EXERCISE - A faithful transcription of all lines below is the expected answer.

[RAW DATA — start]

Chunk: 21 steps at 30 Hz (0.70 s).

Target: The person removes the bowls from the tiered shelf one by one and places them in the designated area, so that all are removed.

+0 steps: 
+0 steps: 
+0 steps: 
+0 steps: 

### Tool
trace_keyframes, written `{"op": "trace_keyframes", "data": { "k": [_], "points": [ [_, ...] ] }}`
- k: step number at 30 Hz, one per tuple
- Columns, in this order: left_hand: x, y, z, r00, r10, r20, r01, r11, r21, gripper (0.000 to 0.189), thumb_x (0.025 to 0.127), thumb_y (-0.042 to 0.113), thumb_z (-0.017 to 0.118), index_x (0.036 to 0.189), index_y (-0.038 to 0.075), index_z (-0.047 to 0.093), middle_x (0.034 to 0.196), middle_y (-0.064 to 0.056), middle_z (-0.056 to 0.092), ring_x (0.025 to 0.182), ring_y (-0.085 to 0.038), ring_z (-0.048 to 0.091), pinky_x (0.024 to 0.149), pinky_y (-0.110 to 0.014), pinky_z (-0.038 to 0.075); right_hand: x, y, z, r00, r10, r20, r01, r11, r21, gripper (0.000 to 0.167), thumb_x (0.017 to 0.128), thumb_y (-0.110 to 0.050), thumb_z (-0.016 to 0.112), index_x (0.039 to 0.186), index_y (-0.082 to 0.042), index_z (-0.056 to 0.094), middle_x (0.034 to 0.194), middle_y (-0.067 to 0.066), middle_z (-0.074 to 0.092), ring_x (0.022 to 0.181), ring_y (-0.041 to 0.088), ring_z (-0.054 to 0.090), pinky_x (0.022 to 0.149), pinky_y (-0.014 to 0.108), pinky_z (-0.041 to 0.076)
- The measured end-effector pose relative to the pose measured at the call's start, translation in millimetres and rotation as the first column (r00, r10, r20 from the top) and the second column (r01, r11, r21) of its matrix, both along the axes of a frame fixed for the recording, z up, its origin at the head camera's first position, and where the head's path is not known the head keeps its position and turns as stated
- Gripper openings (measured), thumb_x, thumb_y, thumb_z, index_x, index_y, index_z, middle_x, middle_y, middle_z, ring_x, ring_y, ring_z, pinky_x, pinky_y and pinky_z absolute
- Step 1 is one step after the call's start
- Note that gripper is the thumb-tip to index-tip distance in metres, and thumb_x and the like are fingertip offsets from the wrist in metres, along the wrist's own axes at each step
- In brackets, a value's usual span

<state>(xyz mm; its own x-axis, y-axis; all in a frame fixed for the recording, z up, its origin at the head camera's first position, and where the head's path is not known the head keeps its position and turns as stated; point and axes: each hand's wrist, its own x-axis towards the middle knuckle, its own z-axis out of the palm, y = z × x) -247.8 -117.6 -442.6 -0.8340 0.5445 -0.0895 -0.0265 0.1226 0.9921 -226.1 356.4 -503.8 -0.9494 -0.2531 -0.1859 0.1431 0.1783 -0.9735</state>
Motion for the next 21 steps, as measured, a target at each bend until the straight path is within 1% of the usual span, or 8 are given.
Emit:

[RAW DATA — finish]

SOLUTION TO THE PROBLEM -
Chunk: 21 steps at 30 Hz (0.70 s).

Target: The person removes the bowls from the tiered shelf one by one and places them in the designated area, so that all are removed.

+0 steps: 
+0 steps: 
+0 steps: 
+0 steps: 

### Tool
trace_keyframes, written `{"op": "trace_keyframes", "data": { "k": [_], "points": [ [_, ...] ] }}`
- k: step number at 30 Hz, one per tuple
- Columns, in this order: left_hand: x, y, z, r00, r10, r20, r01, r11, r21, gripper (0.000 to 0.189), thumb_x (0.025 to 0.127), thumb_y (-0.042 to 0.113), thumb_z (-0.017 to 0.118), index_x (0.036 to 0.189), index_y (-0.038 to 0.075), index_z (-0.047 to 0.093), middle_x (0.034 to 0.196), middle_y (-0.064 to 0.056), middle_z (-0.056 to 0.092), ring_x (0.025 to 0.182), ring_y (-0.085 to 0.038), ring_z (-0.048 to 0.091), pinky_x (0.024 to 0.149), pinky_y (-0.110 to 0.014), pinky_z (-0.038 to 0.075); right_hand: x, y, z, r00, r10, r20, r01, r11, r21, gripper (0.000 to 0.167), thumb_x (0.017 to 0.128), thumb_y (-0.110 to 0.050), thumb_z (-0.016 to 0.112), index_x (0.039 to 0.186), index_y (-0.082 to 0.042), index_z (-0.056 to 0.094), middle_x (0.034 to 0.194), middle_y (-0.067 to 0.066), middle_z (-0.074 to 0.092), ring_x (0.022 to 0.181), ring_y (-0.041 to 0.088), ring_z (-0.054 to 0.090), pinky_x (0.022 to 0.149), pinky_y (-0.014 to 0.108), pinky_z (-0.041 to 0.076)
- The measured end-effector pose relative to the pose measured at the call's start, translation in millimetres and rotation as the first column (r00, r10, r20 from the top) and the second column (r01, r11, r21) of its matrix, both along the axes of a frame fixed for the recording, z up, its origin at the head camera's first position, and where the head's path is not known the head keeps its position and turns as stated
- Gripper openings (measured), thumb_x, thumb_y, thumb_z, index_x, index_y, index_z, middle_x, middle_y, middle_z, ring_x, ring_y, ring_z, pinky_x, pinky_y and pinky_z absolute
- Step 1 is one step after the call's start
- Note that gripper is the thumb-tip to index-tip distance in metres, and thumb_x and the like are fingertip offsets from the wrist in metres, along the wrist's own axes at each step
- In brackets, a value's usual span

<state>(xyz mm; its own x-axis, y-axis; all in a frame fixed for the recording, z up, its origin at the head camera's first position, and where the head's path is not known the head keeps its position and turns as stated; point and axes: each hand's wrist, its own x-axis towards the middle knuckle, its own z-axis out of the palm, y = z × x) -247.8 -117.6 -442.6 -0.8340 0.5445 -0.0895 -0.0265 0.1226 0.9921 -226.1 356.4 -503.8 -0.9494 -0.2531 -0.1859 0.1431 0.1783 -0.9735</state>
Motion for the next 21 steps, as measured, a target at each bend until the straight path is within 1% of the usual span, or 8 are given.
Emit:

The output requires nothing else.